Voilà toute une série de questions qui méritent désormais d'être posées puisque la réforme a été annoncée à l'opinion publique, avant même que le Gouvernement vienne la présenter aux parlementaires. Cela aurait pourtant été la moindre des choses dans une démocratie, dans une République, notamment après la révision constitutionnelle que nous avons votée l'été dernier.
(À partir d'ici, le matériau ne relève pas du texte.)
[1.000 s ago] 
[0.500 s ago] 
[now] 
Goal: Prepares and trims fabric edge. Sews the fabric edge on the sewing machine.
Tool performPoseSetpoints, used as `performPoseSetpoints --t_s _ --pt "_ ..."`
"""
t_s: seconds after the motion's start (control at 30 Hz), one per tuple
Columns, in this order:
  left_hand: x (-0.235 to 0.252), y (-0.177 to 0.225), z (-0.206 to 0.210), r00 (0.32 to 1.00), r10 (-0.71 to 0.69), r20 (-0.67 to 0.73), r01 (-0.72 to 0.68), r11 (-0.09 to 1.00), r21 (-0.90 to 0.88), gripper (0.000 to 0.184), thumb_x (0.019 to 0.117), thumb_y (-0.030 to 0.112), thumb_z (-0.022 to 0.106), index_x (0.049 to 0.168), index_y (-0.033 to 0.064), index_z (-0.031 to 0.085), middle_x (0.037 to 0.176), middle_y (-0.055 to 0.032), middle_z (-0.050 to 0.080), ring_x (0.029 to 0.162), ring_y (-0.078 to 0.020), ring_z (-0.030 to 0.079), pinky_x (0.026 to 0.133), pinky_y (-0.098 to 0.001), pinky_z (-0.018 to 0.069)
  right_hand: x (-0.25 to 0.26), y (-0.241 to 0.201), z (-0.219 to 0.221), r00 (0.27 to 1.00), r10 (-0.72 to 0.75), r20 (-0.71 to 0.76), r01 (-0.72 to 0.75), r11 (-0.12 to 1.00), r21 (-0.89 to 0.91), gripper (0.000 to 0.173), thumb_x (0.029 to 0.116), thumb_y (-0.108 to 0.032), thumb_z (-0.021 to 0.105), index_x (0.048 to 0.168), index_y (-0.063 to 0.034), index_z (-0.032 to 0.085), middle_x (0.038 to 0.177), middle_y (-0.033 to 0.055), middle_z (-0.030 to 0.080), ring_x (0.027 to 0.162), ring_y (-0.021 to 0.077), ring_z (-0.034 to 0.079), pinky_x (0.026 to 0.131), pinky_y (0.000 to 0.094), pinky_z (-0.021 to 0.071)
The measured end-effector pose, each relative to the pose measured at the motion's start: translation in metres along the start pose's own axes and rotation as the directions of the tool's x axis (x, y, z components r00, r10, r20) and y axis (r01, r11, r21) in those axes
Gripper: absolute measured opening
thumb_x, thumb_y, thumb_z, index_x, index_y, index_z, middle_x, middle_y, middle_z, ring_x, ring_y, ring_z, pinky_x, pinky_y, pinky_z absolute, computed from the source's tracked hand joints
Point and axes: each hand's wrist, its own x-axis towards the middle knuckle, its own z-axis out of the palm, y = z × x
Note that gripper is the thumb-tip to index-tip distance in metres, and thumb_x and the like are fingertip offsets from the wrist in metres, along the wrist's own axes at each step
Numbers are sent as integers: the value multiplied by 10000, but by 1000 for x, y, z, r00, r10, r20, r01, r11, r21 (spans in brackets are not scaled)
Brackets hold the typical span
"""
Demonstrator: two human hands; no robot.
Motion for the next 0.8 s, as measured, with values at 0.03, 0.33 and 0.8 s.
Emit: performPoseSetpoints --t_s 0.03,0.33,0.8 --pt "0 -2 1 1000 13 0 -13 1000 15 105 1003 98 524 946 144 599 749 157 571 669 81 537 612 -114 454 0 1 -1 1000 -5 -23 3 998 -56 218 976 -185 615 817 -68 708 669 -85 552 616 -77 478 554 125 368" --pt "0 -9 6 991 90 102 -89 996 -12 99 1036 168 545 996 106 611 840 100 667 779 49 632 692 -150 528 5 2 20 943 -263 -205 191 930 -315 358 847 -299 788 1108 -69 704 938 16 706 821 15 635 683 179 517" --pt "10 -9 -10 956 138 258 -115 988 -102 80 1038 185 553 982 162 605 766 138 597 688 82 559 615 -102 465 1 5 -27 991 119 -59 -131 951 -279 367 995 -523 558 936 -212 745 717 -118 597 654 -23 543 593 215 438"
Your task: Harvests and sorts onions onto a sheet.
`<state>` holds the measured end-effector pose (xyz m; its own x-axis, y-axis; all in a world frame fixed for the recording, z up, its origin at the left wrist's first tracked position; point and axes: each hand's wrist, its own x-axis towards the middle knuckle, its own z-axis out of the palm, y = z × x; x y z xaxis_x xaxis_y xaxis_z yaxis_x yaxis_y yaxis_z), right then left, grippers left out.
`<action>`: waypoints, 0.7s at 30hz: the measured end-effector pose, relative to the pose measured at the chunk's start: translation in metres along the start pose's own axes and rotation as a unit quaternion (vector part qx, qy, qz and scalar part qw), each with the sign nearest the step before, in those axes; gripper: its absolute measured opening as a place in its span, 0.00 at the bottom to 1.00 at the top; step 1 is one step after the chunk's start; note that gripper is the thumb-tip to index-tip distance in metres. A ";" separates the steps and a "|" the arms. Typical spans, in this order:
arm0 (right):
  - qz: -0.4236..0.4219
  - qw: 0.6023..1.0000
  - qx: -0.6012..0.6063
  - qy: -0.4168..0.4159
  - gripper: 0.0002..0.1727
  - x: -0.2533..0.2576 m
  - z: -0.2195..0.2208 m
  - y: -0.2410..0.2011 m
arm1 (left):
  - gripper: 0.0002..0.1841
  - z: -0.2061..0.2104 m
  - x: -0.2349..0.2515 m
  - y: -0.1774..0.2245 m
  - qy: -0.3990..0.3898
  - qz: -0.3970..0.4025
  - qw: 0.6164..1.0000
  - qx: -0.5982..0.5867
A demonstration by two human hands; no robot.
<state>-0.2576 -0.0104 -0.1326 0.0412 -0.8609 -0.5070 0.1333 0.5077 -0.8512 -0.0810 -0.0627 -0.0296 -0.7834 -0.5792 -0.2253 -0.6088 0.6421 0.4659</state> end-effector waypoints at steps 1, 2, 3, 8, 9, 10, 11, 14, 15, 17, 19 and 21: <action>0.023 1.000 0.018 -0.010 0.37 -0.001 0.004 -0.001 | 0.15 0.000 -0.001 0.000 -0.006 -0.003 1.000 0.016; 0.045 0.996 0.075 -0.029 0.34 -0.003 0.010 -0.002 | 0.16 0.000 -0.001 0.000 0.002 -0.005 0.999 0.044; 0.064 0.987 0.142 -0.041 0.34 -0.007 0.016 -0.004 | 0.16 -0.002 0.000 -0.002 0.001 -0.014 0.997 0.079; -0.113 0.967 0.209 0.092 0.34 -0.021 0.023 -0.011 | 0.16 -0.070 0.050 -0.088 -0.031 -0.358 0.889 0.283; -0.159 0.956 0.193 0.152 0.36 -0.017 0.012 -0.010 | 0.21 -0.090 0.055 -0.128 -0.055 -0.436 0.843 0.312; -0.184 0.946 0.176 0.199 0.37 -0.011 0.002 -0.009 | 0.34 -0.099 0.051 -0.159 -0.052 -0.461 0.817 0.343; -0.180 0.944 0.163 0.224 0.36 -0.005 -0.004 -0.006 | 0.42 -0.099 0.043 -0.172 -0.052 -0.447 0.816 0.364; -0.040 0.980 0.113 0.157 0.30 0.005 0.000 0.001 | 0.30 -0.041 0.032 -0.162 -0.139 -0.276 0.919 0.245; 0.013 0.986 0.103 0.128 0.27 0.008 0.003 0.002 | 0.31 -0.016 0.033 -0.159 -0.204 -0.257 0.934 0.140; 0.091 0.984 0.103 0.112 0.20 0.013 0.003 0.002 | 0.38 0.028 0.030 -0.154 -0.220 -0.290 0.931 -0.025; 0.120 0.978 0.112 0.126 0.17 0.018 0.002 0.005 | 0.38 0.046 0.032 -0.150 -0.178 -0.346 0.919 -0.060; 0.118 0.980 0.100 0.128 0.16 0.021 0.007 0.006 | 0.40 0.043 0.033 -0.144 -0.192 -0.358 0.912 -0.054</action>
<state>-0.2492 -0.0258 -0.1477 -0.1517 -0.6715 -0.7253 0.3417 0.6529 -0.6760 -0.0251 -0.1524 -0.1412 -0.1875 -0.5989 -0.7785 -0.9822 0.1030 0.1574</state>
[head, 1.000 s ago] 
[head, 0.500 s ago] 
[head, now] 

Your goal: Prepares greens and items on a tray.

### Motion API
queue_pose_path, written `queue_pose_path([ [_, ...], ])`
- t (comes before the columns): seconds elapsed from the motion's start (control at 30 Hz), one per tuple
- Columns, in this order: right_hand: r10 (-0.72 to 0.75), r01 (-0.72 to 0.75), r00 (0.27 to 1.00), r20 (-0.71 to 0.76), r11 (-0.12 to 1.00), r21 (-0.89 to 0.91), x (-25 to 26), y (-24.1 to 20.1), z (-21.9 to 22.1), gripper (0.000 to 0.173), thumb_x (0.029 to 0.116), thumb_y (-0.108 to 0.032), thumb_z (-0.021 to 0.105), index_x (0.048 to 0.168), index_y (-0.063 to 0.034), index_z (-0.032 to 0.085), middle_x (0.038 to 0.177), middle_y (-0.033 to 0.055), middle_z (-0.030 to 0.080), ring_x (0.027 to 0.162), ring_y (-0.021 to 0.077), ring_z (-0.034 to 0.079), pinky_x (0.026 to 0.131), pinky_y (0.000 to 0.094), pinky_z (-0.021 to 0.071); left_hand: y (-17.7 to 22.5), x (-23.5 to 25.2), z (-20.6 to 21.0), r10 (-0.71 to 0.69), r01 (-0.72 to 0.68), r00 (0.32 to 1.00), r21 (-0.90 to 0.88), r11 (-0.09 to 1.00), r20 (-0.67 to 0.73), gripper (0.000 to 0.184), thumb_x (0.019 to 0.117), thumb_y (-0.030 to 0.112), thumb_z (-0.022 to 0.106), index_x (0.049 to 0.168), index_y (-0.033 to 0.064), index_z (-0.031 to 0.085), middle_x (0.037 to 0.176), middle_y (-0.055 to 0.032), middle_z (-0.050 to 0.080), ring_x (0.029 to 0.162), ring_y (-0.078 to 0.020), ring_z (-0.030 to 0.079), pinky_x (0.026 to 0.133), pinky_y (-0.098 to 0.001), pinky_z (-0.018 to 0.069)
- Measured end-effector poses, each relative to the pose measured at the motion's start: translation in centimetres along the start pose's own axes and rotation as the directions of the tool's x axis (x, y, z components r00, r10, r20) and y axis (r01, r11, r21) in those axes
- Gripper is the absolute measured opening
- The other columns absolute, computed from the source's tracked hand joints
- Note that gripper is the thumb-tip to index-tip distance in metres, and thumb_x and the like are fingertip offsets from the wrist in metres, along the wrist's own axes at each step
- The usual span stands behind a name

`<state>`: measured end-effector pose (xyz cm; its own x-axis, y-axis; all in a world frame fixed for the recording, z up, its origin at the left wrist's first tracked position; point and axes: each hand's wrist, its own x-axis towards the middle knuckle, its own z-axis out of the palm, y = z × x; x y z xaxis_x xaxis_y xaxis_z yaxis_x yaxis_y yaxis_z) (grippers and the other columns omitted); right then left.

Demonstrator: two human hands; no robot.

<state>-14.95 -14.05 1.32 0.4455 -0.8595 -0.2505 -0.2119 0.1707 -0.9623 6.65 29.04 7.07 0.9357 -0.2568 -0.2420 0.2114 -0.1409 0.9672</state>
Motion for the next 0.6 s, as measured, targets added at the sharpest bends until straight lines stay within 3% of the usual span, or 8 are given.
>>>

Madame le ministre, au-delà de ce que nous venons d'entendre, pouvez-vous nous donner les grandes orientations du texte à venir, si tant est que vous les connaissiez ? (Marques d'ironie sur les travées du groupe socialiste.) Pouvez-nous nous garantir que le Parlement sera consulté et que le débat aura bien lieu à l'Assemblée nationale et au Sénat, et non devant l'opinion publique ?
(Applaudissements sur certaines travées du RDSE, ainsi que sur les travées du groupe socialiste. – M. Yves Détraigne applaudit également.)
M. Alain Fouché. Elle vient de le dire !
M. le président. La parole est à Mme le garde des sceaux.
Mme Rachida Dati, garde des sceaux, ministre de la justice. Monsieur le sénateur, il n'y a aucun mépris du Parlement, puisque la réforme du code pénal et du code de procédure pénale sera menée dans la plus grande concertation. Je vous rappelle que cette réforme est attendue par tous les Français, et ce depuis fort longtemps.
Transcendant les clivages politiques, cette question a figuré dans tous les programmes des partis et des candidats aux différentes élections, y compris l'élection présidentielle. Une réforme de la justice, en particulier du code pénal et du code de procédure pénale, est en effet systématiquement annoncée.
Ce sujet a toujours fait débat, en particulier à gauche, mais aucun consensus ne s'est dégagé, notamment à propos de l'indépendance du parquet. Sur ce point, on n'a jamais abouti, parce que l'on n'a pas voulu débattre du fond, mettre tous les problèmes sur la table et reconnaître que le système actuel n'est pas satisfaisant.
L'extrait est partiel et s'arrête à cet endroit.